A "real" mom's journey toward acceptance (Part One)

Learning to Be Kind to Yourself
Photo by Olivia Bauso on Unsplash

I’m a foster parent.

The only children I have had, or will ever have for that matter, are temporary. I’m not a “real” mom and, thanks to a bout with ovarian cancer, I never will be. I can hear you now, shaking your heads at me for my negative self-talk. It’s only been in the last year or so that I started calling myself a mother. Because my experience was so different from tradition, I felt like a fraud.

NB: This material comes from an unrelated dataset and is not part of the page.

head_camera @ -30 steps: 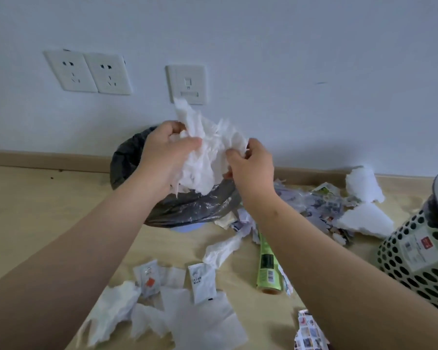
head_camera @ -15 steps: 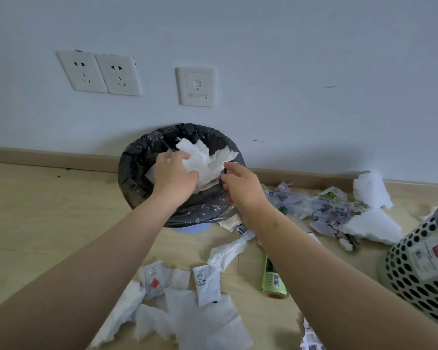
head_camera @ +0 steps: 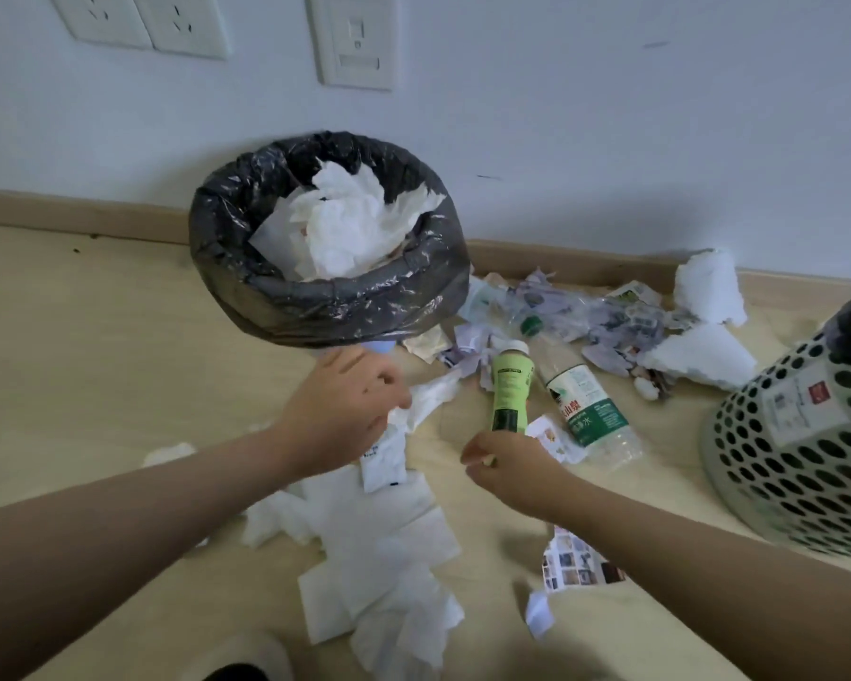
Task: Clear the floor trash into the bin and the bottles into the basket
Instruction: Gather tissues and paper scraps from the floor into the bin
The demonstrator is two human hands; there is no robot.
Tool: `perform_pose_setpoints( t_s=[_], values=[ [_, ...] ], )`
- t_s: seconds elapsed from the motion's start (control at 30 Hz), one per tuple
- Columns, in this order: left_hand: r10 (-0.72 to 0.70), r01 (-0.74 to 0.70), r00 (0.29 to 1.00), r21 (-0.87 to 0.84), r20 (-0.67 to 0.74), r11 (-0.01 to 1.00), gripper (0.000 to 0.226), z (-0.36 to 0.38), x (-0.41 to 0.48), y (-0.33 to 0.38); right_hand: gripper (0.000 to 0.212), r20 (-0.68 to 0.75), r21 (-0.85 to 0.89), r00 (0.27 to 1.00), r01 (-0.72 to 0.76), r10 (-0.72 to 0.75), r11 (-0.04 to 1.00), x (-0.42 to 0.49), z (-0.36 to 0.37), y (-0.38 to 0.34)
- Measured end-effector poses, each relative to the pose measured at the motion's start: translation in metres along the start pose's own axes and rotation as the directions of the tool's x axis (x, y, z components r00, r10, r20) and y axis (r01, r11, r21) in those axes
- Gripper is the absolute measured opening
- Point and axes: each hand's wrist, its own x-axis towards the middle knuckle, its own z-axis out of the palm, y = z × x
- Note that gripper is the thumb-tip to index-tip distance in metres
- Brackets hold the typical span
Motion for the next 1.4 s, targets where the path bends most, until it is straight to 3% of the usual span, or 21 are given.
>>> perform_pose_setpoints(
  t_s=[0.07, 0.13, 0.2, 0.27, 0.33, 0.43, 0.53, 0.67, 0.77, 0.87, 1.03, 1.13, 1.2, 1.3, 1.4],
  values=[
    [0.049, -0.041, 0.988, -0.054, 0.149, 0.998, 0.023, 0.014, -0.021, 0.003, 0.029, 0.095, -0.158, 0.995, 0.031, -0.016, 0.987, -0.003, 0.011, 0.011],
    [0.108, -0.091, 0.931, -0.065, 0.350, 0.994, 0.025, 0.026, -0.038, 0.011, 0.033, 0.181, -0.328, 0.982, 0.114, -0.056, 0.938, -0.006, 0.023, 0.020],
    [0.121, -0.099, 0.795, -0.069, 0.594, 0.993, 0.039, 0.036, -0.053, 0.022, 0.038, 0.309, -0.491, 0.940, 0.289, -0.146, 0.822, -0.013, 0.035, 0.024],
    [0.084, -0.089, 0.604, -0.037, 0.793, 0.995, 0.054, 0.045, -0.068, 0.032, 0.044, 0.429, -0.545, 0.869, 0.467, -0.246, 0.697, -0.023, 0.048, 0.025],
    [0.065, -0.118, 0.498, -0.007, 0.865, 0.993, 0.070, 0.051, -0.076, 0.036, 0.050, 0.491, -0.536, 0.806, 0.579, -0.331, 0.614, -0.032, 0.058, 0.024],
    [0.016, -0.126, 0.412, 0.040, 0.911, 0.991, 0.082, 0.057, -0.080, 0.030, 0.056, 0.583, -0.511, 0.686, 0.727, -0.436, 0.460, -0.039, 0.076, 0.017],
    [0.003, -0.173, 0.455, 0.085, 0.891, 0.981, 0.070, 0.057, -0.076, 0.024, 0.057, 0.671, -0.507, 0.605, 0.796, -0.428, 0.331, -0.035, 0.095, 0.007],
    [-0.003, -0.162, 0.555, 0.112, 0.832, 0.980, 0.050, 0.058, -0.068, 0.021, 0.048, 0.671, -0.595, 0.643, 0.764, -0.370, 0.249, -0.023, 0.107, 0.007],
    [-0.017, -0.114, 0.561, 0.097, 0.827, 0.989, 0.041, 0.062, -0.066, 0.016, 0.043, 0.606, -0.625, 0.695, 0.717, -0.388, 0.308, -0.014, 0.096, 0.018],
    [-0.114, 0.135, 0.540, 0.047, 0.834, 0.990, 0.030, 0.064, -0.057, 0.015, 0.039, 0.488, -0.660, 0.783, 0.620, -0.386, 0.423, -0.008, 0.076, 0.033],
    [-0.269, 0.402, 0.563, 0.025, 0.781, 0.915, 0.028, 0.061, -0.039, 0.008, 0.039, 0.374, -0.715, 0.918, 0.377, -0.134, 0.589, -0.002, 0.045, 0.050],
    [-0.393, 0.595, 0.557, -0.022, 0.731, 0.803, 0.024, 0.049, -0.020, 0.009, 0.034, 0.324, -0.723, 0.945, 0.271, -0.035, 0.635, 0.000, 0.034, 0.059],
    [-0.496, 0.748, 0.559, -0.147, 0.664, 0.647, 0.026, 0.039, -0.008, 0.012, 0.032, 0.291, -0.717, 0.956, 0.199, 0.028, 0.668, 0.000, 0.031, 0.061],
    [-0.587, 0.870, 0.493, -0.389, 0.642, 0.304, 0.024, 0.026, 0.010, 0.021, 0.031, 0.261, -0.695, 0.959, 0.110, 0.107, 0.710, 0.001, 0.027, 0.064],
    [-0.582, 0.849, 0.368, -0.517, 0.725, -0.107, 0.021, 0.020, 0.025, 0.028, 0.031, 0.207, -0.646, 0.970, 0.038, 0.127, 0.762, 0.002, 0.018, 0.063]
  ],
)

But here’s the thing: every single one of those kids has been mine, even the ones I didn’t get along with very well. I’ll admit that there were a couple who had me breathing a sigh of relief when they left. I mourned the sharp loss of others. We knew some would be leaving weeks ahead of time. I remember a set of siblings whom I adored that were moved without warning while I was out of town. I never got to say goodbye to them. I’ve had five kids at one time; at this moment, I only have one. I’ve had every age from baby to teen and every single one of my kids has taught me something new. I love them all in some way.

I worry about them. I pray for them. I hope for the best for each and every one of my 30-some kids.

Just like any other mom.

We are all so different. We all have very different experiences but we all share that title of “mother.”

I’ve had to remind myself of that! Even years into my foster care journey, I never considered myself a Real Mom. No matter how fiercely I loved these kids, I was just a shoddy stand-in for what they really wanted and needed. I think I was harder on myself than anyone else - and isn’t that a universal thing?

I’m writing this on World Kindness Day - at least, according to Instagram hashtags, it’s today - and it feels serendipitous. We see so many admonishments to be kind to each other and that’s good! We shouldn’t even forget that we all see life through different lenses and we all do things a little differently. Those are wonderful reminders.

But this is a reminder to be kind to yourself.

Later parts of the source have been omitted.